Kent Henry Plischke (April 5, 1948 – March 18, 2009), known as Kent Henry, was an American guitarist and songwriter best known for his contributions to Steppenwolf and Blues Image.

==Blues Image==

Henry joined Blues Image during the sessions for Open after Mike Pinera agreed to join Iron Butterfly. His significant contributions to that album, although uncredited, included the tasteful clean solo and fills on "Ride Captain Ride." Mike Pinera plays the distorted solo at the end of the song. After recording Red, White, and Blues Image, producer Richard Podolor suggested to Steppenwolf that Henry would be a good replacement for departed guitarist Larry Byrom.

==Steppenwolf==

Henry recorded For Ladies Only and toured with the band on their farewell tour, in addition to his contributions on John Kay's first solo album, Forgotten Songs and Unsung Heroes.

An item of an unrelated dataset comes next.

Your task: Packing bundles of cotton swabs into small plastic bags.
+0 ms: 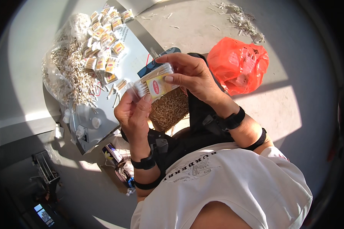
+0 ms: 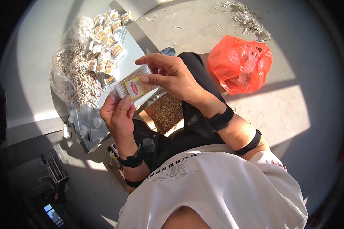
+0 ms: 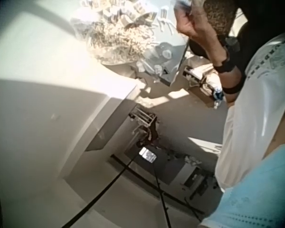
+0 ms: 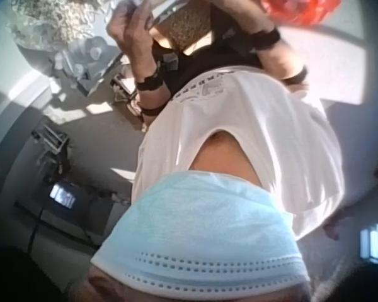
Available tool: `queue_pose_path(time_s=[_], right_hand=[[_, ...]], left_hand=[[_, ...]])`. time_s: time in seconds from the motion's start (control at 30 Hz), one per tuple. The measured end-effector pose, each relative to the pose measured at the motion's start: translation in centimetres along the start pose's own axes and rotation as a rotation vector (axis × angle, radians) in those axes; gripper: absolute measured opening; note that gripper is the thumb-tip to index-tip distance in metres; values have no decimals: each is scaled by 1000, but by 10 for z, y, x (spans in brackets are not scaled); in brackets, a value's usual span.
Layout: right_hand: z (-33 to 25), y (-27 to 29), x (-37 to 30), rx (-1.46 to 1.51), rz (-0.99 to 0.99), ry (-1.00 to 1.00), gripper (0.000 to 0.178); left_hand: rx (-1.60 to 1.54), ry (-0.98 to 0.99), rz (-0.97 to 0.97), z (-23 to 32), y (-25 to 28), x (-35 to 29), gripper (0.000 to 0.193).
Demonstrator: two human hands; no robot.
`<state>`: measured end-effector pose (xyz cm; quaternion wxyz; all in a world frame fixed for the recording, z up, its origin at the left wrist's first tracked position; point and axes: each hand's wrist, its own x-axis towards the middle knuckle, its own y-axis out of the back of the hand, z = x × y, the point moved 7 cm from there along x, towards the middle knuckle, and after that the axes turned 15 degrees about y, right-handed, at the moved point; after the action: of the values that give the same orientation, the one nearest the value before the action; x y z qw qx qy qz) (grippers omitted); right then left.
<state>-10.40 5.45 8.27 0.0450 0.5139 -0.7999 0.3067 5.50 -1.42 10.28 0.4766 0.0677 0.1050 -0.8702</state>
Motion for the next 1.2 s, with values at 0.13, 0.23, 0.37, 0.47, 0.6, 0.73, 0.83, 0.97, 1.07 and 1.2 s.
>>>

Henry was not invited to rejoin the band when it reformed to record Slow Flux and found out about it when new guitarist Bobby Cochran called him for advice, believing it was Henry's choice to not be a part of Steppenwolf. Goldy McJohn, the band's keyboardist at the time, says Henry was fired because he didn't get along well with drummer Jerry Edmonton.

Henry remained on good terms with McJohn, and played with McJohn in 1977, 1978 and 1980 versions of Steppenwolf led by McJohn, but without lead singer John Kay. At the time of Henry's death, he was planning to rejoin McJohn as part of "Goldy McJohn and Friendz", a band that McJohn had formed to play Steppenwolf songs, following the announcement that John Kay and Steppenwolf planned to substantially cease touring.

==Later years==

Henry settled in Portland, Oregon, as of the early 1980s, and would remain there for the balance of his life. He played in local bands (principally the Paul deLay Blues Band) and worked primarily as a guitar technician.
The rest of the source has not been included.